| name | check-logs |
| description | Query and analyze logs using Grafana Loki for the Kagenti platform, search for errors, and investigate issues |
Check Logs Skill
This skill helps you query and analyze logs from the Kagenti platform using Loki via Grafana.
When to Use
- User asks "show me logs for X"
- Investigating errors or failures
- After deployments to check for issues
- Debugging pod crashes or restarts
- Analyzing application behavior
What This Skill Does
- Query Logs: Search logs by namespace, pod, container, or log level
- Error Detection: Find errors and warnings in logs
- Log Aggregation: View logs across multiple pods
- Time-based Queries: Query logs for specific time ranges
- Log Patterns: Detect common issues from log patterns
Examples
Query Logs in Grafana UI
Access Grafana: https://grafana.localtest.me:9443 Navigate: Explore → Select Loki datasource
Log Dashboard: https://grafana.localtest.me:9443/d/loki-logs/loki-logs
Query Examples in Grafana Explore:
# All logs from observability namespace
{kubernetes_namespace_name="observability"}
# Logs from specific pod
{kubernetes_pod_name=~"prometheus.*"}
# Logs with errors
{kubernetes_namespace_name="observability"} |= "error"

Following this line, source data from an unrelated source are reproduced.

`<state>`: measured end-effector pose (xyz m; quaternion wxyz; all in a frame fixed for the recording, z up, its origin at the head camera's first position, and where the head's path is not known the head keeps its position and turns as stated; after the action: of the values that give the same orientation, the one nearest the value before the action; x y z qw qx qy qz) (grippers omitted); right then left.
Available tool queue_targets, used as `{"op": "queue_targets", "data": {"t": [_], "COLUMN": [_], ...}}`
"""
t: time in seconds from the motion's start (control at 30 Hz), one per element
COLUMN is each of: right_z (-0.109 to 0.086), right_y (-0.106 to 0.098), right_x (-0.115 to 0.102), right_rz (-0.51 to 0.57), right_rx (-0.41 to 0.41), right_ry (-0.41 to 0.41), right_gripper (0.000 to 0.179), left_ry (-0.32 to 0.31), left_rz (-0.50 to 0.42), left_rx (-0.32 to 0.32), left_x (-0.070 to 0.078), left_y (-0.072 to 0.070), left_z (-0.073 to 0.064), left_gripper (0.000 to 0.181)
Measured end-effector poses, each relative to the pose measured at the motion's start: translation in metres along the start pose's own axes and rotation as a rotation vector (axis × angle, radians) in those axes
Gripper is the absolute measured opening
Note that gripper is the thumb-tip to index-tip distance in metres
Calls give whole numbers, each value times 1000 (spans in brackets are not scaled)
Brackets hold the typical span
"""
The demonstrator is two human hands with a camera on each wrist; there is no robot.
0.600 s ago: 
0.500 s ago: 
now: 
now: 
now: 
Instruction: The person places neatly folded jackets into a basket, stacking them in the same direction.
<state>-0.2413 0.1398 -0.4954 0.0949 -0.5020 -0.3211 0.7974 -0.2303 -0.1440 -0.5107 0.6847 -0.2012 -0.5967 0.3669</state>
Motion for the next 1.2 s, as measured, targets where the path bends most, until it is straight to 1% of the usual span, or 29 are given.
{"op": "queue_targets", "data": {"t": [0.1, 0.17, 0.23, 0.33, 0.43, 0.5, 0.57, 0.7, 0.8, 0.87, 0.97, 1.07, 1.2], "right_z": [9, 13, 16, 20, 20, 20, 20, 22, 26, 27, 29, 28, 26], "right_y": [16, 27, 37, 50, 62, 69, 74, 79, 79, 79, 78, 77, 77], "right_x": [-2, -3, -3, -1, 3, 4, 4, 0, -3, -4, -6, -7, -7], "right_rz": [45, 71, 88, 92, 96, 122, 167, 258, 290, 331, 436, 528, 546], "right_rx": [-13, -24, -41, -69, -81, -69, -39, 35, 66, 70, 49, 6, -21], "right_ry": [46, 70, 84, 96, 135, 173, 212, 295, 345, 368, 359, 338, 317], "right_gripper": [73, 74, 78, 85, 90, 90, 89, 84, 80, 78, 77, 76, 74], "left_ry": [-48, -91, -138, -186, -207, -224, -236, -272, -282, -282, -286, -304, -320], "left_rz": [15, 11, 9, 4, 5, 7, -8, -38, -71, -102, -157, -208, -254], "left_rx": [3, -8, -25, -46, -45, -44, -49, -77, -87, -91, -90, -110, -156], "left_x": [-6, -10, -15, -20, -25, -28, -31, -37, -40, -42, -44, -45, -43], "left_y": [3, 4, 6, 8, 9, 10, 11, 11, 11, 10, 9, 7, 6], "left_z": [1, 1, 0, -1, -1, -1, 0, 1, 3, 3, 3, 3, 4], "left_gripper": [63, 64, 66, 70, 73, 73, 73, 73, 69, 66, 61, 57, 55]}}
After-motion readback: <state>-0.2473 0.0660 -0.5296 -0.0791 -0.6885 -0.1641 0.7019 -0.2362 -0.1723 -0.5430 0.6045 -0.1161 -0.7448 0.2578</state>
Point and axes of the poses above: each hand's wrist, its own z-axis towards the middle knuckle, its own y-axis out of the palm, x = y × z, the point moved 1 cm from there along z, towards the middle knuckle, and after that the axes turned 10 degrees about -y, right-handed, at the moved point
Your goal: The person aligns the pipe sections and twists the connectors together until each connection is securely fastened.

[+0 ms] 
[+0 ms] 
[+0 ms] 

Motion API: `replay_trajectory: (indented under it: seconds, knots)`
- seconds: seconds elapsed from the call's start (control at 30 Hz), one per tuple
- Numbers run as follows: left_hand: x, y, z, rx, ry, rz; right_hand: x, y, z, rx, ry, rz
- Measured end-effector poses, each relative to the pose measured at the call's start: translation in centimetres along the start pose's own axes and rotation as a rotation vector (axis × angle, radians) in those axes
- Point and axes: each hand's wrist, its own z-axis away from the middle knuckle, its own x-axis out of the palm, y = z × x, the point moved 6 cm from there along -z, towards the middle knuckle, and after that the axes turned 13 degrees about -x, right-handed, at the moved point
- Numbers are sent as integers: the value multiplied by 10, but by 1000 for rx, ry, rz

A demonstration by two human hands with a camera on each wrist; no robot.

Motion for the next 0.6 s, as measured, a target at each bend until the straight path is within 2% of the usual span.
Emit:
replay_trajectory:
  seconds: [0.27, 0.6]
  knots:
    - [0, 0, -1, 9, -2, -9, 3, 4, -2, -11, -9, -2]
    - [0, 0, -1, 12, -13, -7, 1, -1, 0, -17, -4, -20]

# Logs from last 5 minutes with level=error
{kubernetes_namespace_name="observability"} | json | level="error"
# Count errors per namespace
sum by (kubernetes_namespace_name) (count_over_time({kubernetes_namespace_name=~".+"} |= "error" [5m]))

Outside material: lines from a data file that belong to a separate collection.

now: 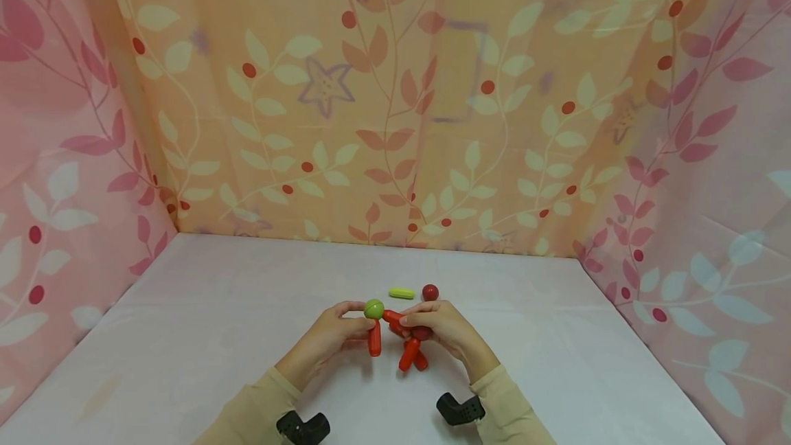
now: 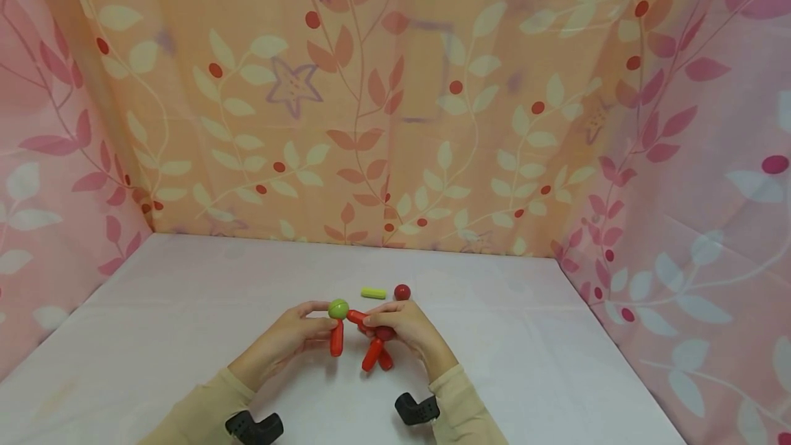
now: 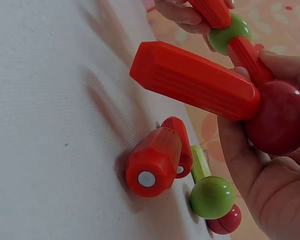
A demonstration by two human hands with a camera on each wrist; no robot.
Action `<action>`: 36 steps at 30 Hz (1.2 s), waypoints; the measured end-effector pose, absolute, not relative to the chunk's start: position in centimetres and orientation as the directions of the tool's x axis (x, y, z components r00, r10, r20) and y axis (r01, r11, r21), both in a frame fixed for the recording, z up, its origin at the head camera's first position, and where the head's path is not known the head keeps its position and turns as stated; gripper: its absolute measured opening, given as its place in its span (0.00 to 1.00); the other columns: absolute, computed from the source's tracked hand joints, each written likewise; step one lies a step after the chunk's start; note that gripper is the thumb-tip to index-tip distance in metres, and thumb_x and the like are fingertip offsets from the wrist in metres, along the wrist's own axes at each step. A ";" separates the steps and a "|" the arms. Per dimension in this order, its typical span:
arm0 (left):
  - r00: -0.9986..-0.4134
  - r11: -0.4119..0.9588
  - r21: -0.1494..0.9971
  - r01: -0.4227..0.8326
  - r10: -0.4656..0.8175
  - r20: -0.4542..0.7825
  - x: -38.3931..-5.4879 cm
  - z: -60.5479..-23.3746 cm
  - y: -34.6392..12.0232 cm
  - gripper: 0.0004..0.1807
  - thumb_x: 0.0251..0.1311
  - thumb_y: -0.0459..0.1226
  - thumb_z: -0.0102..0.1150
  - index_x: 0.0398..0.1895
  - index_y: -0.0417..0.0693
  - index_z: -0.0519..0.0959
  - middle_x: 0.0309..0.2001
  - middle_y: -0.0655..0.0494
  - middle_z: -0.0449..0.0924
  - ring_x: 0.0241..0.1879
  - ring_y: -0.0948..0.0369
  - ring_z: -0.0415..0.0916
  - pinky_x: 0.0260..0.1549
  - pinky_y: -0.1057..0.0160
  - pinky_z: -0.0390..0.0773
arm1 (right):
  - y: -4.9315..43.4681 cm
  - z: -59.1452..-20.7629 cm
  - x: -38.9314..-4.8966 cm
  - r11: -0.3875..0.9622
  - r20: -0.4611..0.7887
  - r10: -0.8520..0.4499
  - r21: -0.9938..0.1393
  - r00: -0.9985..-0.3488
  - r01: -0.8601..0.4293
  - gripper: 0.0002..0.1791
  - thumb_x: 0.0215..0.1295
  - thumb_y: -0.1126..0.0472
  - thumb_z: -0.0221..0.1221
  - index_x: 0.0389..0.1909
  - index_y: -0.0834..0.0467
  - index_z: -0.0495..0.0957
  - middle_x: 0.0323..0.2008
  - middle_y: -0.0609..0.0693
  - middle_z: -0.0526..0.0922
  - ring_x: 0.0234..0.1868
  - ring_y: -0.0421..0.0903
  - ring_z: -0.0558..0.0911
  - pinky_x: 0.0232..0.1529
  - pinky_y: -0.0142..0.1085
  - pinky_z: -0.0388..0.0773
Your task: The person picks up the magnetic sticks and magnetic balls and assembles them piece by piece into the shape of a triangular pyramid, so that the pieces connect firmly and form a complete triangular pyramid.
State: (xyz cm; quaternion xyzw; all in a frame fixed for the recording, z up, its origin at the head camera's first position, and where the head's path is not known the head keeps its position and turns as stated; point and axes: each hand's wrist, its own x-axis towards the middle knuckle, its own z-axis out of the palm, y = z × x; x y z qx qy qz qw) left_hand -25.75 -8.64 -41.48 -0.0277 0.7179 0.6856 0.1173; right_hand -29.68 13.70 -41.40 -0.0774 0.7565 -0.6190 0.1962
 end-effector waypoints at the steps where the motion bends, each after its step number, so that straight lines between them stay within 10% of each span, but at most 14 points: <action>1: -0.970 0.061 0.977 -0.204 0.123 -0.210 -25.7 -41.5 -8.6 0.28 0.62 0.40 0.64 0.63 0.37 0.71 0.45 0.45 0.87 0.40 0.57 0.85 0.43 0.56 0.85 | 13.7 -41.4 -29.7 0.224 -0.201 -0.360 -0.966 -0.911 0.125 0.17 0.63 0.57 0.65 0.47 0.66 0.85 0.34 0.52 0.88 0.33 0.43 0.85 0.45 0.36 0.85; 21: -0.952 0.067 0.969 -0.239 0.179 -0.248 -26.3 -41.8 -8.3 0.24 0.62 0.42 0.63 0.56 0.35 0.73 0.45 0.42 0.85 0.38 0.57 0.83 0.39 0.56 0.84 | 13.5 -41.6 -29.4 0.192 -0.217 -0.422 -0.970 -0.880 0.147 0.14 0.62 0.59 0.66 0.43 0.64 0.86 0.24 0.46 0.86 0.30 0.41 0.85 0.38 0.33 0.83; 36: -0.963 0.062 0.968 -0.244 0.099 -0.250 -26.5 -42.1 -8.4 0.23 0.60 0.38 0.65 0.55 0.34 0.74 0.45 0.40 0.84 0.39 0.53 0.84 0.38 0.56 0.83 | 13.5 -41.6 -29.6 0.137 -0.214 -0.480 -0.976 -0.851 0.168 0.23 0.64 0.61 0.64 0.57 0.68 0.78 0.38 0.50 0.88 0.38 0.43 0.86 0.45 0.33 0.83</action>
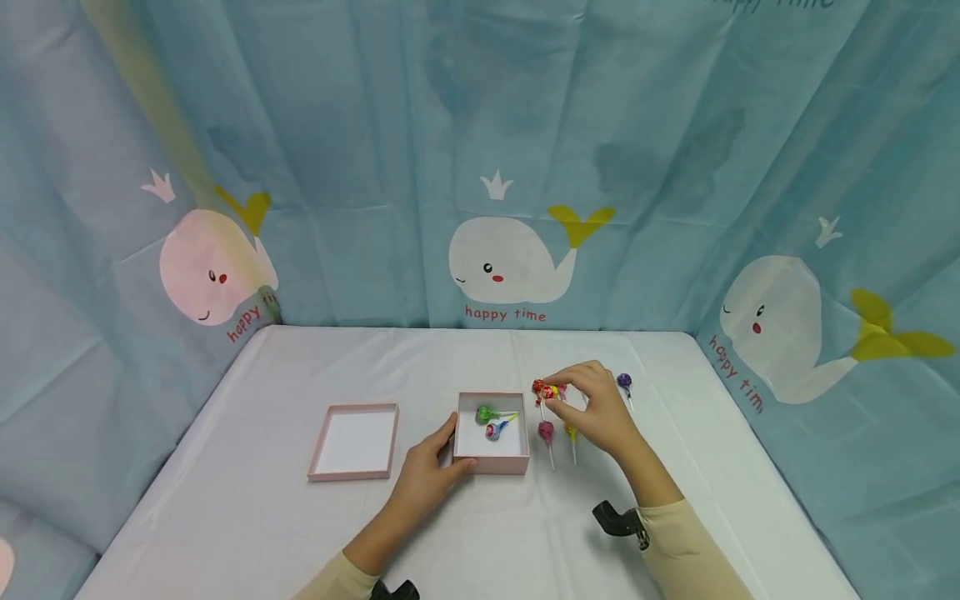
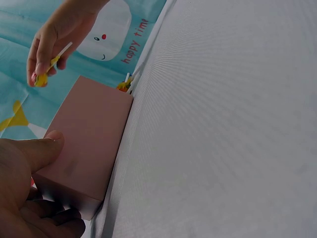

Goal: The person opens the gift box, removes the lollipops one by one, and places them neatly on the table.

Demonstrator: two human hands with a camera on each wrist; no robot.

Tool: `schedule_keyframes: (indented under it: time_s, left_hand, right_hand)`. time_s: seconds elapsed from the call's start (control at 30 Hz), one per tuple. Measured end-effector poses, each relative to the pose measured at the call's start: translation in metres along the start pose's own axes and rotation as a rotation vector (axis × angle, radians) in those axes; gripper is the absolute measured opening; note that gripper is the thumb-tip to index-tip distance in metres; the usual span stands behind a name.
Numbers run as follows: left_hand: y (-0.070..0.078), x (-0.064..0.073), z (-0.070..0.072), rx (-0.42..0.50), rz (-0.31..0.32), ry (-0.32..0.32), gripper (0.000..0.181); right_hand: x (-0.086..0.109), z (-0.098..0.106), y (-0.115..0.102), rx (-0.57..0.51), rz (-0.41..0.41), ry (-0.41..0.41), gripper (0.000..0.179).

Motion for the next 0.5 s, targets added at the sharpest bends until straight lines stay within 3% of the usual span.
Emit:
schedule_keyframes:
  time_s: [0.27, 0.5]
  left_hand:
    - [0.000, -0.001, 0.000, 0.016, 0.004, -0.002, 0.087]
    - [-0.001, -0.001, 0.000, 0.019, -0.006, 0.001, 0.086]
  right_hand:
    - [0.009, 0.026, 0.026, 0.015, -0.078, 0.064, 0.028]
    - [0.013, 0.040, 0.052, 0.012, -0.209, 0.075, 0.028]
Point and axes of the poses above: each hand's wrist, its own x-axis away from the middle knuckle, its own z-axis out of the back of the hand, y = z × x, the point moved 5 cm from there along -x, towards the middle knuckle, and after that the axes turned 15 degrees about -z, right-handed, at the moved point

Query Logs via CLI (Promtail/Loki)
# Query Loki for recent errors in observability namespace
kubectl exec -n observability deployment/grafana -- \
curl -s -G 'http://loki.observability.svc:3100/loki/api/v1/query_range' \
--data-urlencode 'query={kubernetes_namespace_name="observability"} |= "error"' \
--data-urlencode 'limit=100' \
--data-urlencode 'start='$(date -u -v-5M +%s)000000000 \
--data-urlencode 'end='$(date -u +%s)000000000 | python3 -m json.tool
Check Logs for Specific Pod
# Get logs for a specific pod using kubectl
kubectl logs -n observability deployment/prometheus --tail=100
# Get logs from previous container (if crashed)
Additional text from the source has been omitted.